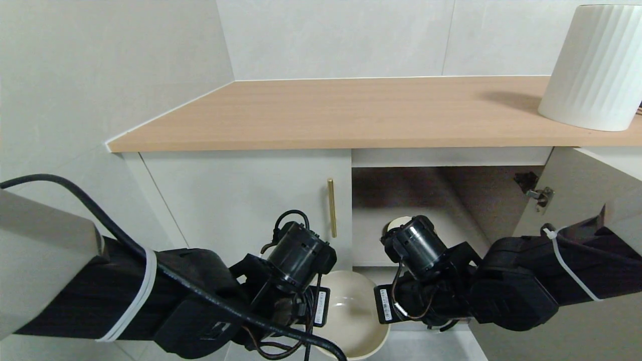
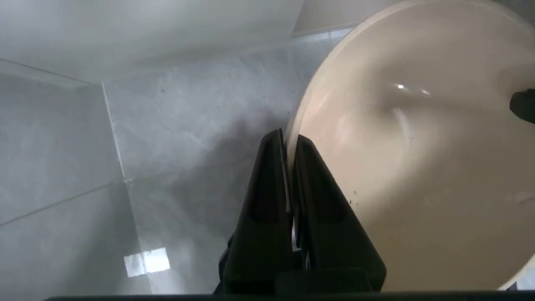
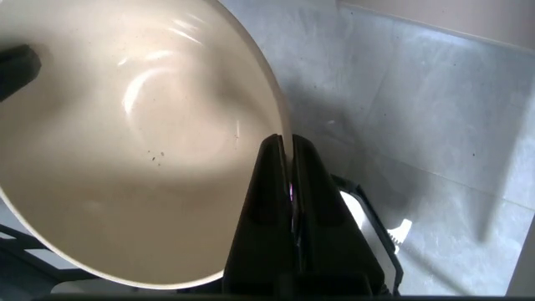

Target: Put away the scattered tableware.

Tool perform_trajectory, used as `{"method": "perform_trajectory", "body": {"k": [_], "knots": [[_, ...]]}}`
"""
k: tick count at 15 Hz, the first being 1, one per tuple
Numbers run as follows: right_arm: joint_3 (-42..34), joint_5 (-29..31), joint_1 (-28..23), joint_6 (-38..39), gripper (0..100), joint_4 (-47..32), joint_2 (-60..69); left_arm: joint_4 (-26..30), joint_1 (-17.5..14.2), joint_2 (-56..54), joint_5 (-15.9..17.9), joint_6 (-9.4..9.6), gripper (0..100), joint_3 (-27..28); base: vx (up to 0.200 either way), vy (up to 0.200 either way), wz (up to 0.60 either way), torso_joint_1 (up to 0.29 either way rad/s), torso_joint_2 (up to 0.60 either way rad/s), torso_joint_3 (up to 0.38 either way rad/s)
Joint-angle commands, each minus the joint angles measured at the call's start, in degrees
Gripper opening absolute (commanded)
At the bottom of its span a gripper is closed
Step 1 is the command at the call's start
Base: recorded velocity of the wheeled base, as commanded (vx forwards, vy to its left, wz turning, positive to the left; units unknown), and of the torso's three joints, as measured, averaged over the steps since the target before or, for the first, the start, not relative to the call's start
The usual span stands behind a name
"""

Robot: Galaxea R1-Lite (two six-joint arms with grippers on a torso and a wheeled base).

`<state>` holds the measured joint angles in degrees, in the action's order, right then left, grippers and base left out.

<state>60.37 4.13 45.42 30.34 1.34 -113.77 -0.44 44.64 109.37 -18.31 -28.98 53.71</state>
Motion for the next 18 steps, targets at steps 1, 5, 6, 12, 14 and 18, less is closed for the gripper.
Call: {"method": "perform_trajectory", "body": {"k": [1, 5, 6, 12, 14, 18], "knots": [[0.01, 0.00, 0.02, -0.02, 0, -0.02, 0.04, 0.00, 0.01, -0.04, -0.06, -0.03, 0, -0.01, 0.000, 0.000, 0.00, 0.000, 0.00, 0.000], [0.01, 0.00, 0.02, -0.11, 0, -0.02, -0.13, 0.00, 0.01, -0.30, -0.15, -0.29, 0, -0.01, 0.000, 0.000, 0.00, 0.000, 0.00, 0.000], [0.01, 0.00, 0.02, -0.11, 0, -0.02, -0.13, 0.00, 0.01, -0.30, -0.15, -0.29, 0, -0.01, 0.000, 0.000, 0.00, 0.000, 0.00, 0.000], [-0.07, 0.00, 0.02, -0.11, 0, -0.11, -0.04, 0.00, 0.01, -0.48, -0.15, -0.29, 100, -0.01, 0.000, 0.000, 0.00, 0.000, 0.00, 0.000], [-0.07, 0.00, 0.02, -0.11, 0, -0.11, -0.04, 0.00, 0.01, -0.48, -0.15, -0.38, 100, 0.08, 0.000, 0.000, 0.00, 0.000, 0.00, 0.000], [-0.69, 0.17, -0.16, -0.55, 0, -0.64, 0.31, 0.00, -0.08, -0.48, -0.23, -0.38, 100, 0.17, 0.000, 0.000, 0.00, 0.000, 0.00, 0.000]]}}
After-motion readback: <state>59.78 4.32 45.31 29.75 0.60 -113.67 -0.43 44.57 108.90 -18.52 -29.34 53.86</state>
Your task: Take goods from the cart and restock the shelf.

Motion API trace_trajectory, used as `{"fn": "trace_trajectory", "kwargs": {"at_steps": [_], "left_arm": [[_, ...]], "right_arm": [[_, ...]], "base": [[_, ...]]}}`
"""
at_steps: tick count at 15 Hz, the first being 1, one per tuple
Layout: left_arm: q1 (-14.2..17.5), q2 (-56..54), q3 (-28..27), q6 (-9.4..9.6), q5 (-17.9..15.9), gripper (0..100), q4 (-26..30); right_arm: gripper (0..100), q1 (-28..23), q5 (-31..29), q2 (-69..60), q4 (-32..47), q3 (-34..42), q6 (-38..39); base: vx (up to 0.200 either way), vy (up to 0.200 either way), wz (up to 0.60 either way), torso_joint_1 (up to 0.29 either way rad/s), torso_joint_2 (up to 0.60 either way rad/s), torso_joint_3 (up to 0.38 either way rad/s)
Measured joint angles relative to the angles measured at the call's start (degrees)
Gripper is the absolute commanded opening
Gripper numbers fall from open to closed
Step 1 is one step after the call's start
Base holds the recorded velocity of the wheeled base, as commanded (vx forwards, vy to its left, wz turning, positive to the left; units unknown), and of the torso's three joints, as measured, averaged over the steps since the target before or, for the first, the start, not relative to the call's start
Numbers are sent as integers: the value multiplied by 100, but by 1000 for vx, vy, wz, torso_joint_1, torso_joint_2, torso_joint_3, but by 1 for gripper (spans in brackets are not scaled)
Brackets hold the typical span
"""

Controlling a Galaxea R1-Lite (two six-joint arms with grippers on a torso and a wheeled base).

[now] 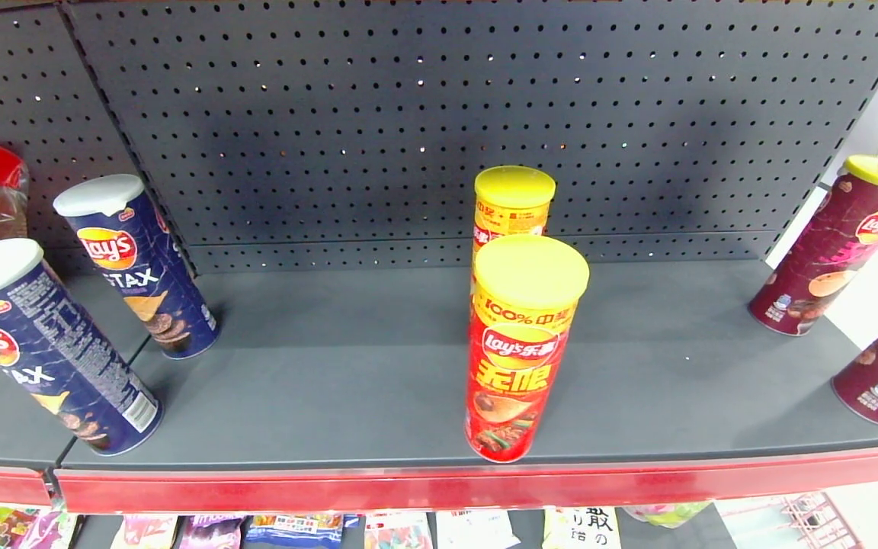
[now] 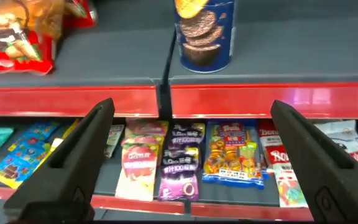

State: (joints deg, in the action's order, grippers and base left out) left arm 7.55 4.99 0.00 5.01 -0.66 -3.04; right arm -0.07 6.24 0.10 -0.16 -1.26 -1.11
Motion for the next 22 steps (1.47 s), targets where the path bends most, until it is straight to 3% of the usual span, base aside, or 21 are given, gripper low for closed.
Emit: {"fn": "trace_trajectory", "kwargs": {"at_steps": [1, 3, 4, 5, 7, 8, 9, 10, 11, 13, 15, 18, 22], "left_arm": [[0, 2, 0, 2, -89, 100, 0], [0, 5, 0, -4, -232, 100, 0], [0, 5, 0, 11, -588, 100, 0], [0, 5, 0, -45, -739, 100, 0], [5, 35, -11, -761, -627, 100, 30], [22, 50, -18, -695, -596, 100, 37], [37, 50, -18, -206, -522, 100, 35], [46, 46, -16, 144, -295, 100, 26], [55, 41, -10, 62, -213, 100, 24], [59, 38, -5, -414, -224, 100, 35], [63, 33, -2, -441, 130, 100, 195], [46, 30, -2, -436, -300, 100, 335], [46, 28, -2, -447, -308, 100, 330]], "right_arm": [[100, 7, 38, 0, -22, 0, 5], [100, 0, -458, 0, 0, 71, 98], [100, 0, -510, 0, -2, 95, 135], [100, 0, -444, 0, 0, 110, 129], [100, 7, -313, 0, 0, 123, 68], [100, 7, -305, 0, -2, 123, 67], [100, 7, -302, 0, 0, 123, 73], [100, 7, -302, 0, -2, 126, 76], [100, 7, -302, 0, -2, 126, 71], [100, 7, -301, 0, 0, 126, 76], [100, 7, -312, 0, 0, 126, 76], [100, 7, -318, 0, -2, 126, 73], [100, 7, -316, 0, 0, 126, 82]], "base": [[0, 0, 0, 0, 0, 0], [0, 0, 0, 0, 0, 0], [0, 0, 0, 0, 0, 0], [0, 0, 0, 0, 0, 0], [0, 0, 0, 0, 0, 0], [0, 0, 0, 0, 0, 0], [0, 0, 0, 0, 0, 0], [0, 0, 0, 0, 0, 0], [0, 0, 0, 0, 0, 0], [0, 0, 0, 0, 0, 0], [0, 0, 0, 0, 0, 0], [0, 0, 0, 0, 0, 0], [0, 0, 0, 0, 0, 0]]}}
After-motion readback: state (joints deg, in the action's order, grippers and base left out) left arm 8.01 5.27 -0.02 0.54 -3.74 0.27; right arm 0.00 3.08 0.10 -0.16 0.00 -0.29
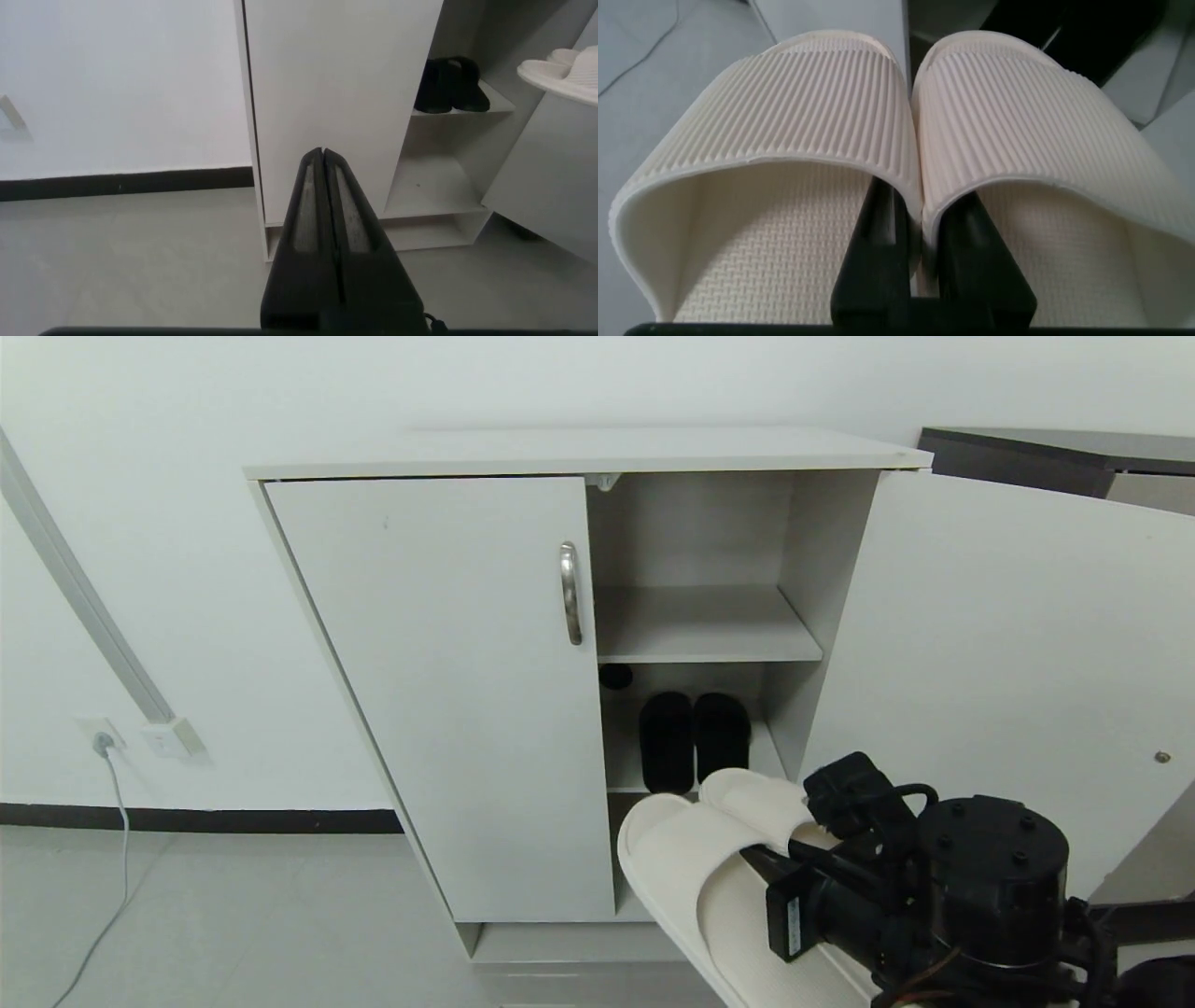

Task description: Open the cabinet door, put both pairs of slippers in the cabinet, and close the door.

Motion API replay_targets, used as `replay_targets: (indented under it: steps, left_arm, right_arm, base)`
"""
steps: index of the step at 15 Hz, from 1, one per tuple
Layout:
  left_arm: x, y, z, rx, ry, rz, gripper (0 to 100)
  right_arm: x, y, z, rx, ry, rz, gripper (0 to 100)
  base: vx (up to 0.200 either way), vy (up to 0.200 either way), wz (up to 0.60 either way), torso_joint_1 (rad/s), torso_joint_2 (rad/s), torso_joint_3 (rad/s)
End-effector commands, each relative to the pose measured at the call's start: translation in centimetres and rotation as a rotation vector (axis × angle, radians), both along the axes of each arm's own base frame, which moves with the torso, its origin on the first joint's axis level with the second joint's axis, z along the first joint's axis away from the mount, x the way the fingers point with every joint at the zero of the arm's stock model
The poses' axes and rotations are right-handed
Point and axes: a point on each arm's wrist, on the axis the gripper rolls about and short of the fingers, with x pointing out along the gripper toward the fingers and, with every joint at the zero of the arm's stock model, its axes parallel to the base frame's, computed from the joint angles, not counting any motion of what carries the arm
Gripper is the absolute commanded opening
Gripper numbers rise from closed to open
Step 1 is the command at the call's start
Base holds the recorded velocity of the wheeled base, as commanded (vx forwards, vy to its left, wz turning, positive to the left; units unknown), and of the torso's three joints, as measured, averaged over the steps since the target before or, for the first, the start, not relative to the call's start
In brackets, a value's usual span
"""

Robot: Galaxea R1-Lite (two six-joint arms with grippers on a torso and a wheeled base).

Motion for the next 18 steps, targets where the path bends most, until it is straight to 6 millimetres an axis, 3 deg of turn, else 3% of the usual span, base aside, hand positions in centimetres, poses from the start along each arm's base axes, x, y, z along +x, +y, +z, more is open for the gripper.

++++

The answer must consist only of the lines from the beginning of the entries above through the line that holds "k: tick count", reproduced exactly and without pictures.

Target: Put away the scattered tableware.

Tool perform_trajectory, used as `{"method": "perform_trajectory", "body": {"k": [_], "knots": [[_, ...]]}}`
"""
k: tick count at 15 Hz, the first being 1, one per tuple

The exercise concludes with that.